= YOUR ASSIGNMENT =
Copy each line of the listing where the word "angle" can be found.

[INFORMATION PROVIDED Boundary: Start]

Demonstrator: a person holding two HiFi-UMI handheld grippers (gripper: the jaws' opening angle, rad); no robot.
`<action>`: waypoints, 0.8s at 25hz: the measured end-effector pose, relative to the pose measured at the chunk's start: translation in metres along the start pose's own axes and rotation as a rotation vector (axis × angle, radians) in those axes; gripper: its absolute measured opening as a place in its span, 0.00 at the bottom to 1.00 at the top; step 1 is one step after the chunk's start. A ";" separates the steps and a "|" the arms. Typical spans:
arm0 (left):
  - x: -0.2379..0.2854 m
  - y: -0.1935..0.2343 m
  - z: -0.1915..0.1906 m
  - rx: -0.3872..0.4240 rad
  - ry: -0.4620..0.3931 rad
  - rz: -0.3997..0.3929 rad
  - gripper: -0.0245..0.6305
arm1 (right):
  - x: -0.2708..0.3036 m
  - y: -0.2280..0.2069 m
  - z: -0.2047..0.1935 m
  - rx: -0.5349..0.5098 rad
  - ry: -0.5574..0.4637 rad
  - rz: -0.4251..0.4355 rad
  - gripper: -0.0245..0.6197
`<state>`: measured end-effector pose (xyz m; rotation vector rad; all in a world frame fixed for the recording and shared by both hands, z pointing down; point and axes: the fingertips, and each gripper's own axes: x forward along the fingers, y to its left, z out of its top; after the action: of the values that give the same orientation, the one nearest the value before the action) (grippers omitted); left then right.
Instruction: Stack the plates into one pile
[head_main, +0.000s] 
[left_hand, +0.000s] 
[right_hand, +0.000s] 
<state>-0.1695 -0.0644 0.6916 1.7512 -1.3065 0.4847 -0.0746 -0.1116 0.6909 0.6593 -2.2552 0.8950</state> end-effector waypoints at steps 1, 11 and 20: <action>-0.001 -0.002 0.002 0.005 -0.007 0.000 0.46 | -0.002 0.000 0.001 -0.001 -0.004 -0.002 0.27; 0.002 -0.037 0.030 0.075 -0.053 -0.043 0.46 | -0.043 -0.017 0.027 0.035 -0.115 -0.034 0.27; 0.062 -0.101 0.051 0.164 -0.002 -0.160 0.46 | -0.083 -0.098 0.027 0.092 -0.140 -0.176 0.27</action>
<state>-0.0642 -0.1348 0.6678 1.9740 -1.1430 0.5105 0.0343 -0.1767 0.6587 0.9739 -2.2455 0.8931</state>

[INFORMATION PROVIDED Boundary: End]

= TASK OUTPUT =
Demonstrator: a person holding two HiFi-UMI handheld grippers (gripper: the jaws' opening angle, rad); no robot.
`<action>`: waypoints, 0.8s at 25hz: the measured end-effector pose, relative to the pose measured at the chunk's start: translation in metres along the start pose's own axes and rotation as a rotation vector (axis × angle, radians) in those axes; gripper: its absolute measured opening as a place in its span, 0.00 at the bottom to 1.00 at the top; step 1 is one step after the chunk's start. A ";" separates the steps and a "|" the arms. Typical spans:

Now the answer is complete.